(A forma como alguma direita portuguesa se posiciona face
ao autoritarismo sectário de personagens como Trump ou Bolsonaro e aos seus resultados
eleitorais já aqui foi referenciada como um sinal do contrapeso de funcionamento
da economia de mercado que esta gente gostaria de implantar. As palavras de José Pacheco Pereira no artigo de
hoje do Público têm o registo certo e chamam as coisas pelos seus nomes, como convém
nestes tempos.)
O artigo vale pelo seu todo, mas destaco um excerto (link aqui):
“(…)Mas estes homens têm uma corte,
porque o poder autocrático tem uma capacidade enorme de atrair a
degenerescência da virtude, de poder ser usado para comprar e vender interesses
e para dar aos pequenos da mesma espécie a ilusão de que também são grandes, porque
estão à sombra dos gigantes. Aqueles a quem tenho chamado os nossos
bolsonarinhos e trumpinhos desdenham Bolsonaro e Trump e não quereriam ver-se
em sua companhia à mesa. (E daí não sei... Talvez, depende, não é impossível,
podia ser, e se for uma selfie, não ficava mal, para pôr na mesa de
cabeceira...) Por isso juram a pés juntos que não gostam deles.
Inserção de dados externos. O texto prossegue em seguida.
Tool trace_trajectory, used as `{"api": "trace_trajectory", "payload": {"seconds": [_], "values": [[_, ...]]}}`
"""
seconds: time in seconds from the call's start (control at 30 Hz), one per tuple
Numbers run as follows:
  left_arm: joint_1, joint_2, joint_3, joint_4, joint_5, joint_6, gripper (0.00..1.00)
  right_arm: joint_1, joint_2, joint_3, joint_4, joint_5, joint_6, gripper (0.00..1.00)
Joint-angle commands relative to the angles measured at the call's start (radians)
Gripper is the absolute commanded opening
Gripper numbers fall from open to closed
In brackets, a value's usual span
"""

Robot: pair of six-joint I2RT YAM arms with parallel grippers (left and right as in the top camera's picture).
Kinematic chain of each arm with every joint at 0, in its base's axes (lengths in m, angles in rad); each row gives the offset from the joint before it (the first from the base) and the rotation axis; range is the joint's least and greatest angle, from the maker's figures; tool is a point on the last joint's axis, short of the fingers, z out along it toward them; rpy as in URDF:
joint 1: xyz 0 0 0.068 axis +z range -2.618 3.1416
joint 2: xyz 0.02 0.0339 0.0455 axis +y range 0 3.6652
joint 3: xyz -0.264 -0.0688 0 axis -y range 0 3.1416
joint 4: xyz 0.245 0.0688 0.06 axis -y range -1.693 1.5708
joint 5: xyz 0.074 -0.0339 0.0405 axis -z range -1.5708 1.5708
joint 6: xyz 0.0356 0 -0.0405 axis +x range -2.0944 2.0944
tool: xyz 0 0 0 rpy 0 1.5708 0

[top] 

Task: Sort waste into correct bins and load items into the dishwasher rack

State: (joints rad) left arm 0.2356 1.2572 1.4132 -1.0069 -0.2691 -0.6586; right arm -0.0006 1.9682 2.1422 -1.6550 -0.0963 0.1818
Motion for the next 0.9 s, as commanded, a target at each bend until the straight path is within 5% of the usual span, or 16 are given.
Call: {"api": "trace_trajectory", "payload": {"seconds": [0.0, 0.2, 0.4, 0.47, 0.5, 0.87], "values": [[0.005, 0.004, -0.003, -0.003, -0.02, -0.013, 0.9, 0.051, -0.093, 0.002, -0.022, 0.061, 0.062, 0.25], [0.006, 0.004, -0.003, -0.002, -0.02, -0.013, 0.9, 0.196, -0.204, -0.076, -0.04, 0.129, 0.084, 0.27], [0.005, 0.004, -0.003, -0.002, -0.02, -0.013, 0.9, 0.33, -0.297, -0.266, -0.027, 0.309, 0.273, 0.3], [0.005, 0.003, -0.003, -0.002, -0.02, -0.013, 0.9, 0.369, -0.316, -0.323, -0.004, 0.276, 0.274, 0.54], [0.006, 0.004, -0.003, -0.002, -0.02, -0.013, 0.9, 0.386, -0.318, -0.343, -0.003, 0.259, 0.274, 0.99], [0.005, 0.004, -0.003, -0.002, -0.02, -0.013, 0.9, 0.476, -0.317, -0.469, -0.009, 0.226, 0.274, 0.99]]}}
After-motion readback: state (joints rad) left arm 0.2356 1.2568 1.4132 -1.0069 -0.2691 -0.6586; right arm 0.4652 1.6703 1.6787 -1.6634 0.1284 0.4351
MAS GOSTAM DO
QUE ELES ESTÃO A FAZER. Vai em maiúsculas por que é isso mesmo.
De uma forma tão
evidente, tão psicologicamente evidente, tão reveladoramente evidente, sentem
conforto e uma íntima vingança por eles baterem na “esquerda”, por eles
desprezarem as “elites” (excepto as elites económicas, que dessas eles gostam e
não desprezam), por eles serem “politicamente incorrectos”, por eles porem na
ordem a comunicação social, que se julga superior e de referência, por eles
serem o azorrague de Hollywood, do “pântano”, dos bem pensantes, por eles
desprezarem a academia, a ciência, o saber. Gostam deles e pouco se importam
por eles fazerem o trabalho sujo. Fazem-nos crescer uns centímetros. Há lá um
sorriso enterrado e escondido atrás da boca dos bolsonarinhos e trumpinhos.”
O autoritarismo ditatorial que vai a votos e é por eles validado exige como
é óbvio uma reflexão aprofundada sobre a qual e na medida das minhas parcas possibilidades
tenho tentado oferecer alguns contributos. Mas por vezes são necessárias palavras
duras e sérias como as de Pacheco Pereira para lhes devolver a toda a importância
devida. Estou a marimbar-me para a questão de saber se é ou não legítima a
atitude deplorável dos que se abstiveram no Brasil de condenar a ascensão de Bolsonaro
invocando o motivo da condenação necessária do PT. Admito que o seja. Mas esse
não é o ponto nevrálgico da questão. O fundamental é barrar o caminho aos que não
hesitarão em utilizar as benesses da democracia para a reduzir ao vazio. Não é
uma questão de legitimidade, mas antes de necessidade histórica, sobretudo se a
soubermos ler com inteligência.
Para muito boa (má) gente, isto das leis de mercados terem de se submeter às
regras da convivência e da barganha social, da regulação comprometida com a
erradicação dos abusos de poder e de posição dominante, ter um autoritarismo validado
pelos votos daria muito jeito. Nunca se terão libertado dessa ambição. Quando
ela emerge como viável, validada pelo jogo democrático, mesmo que viciado, por
muito que possam disfarçar e invocar questões de legitimidade é difícil esconderem
que, tal como Pacheco Pereira o escreve com maiúsculas, “gostam do que eles (os
autocratas validados pelos votos) estão a fazer”.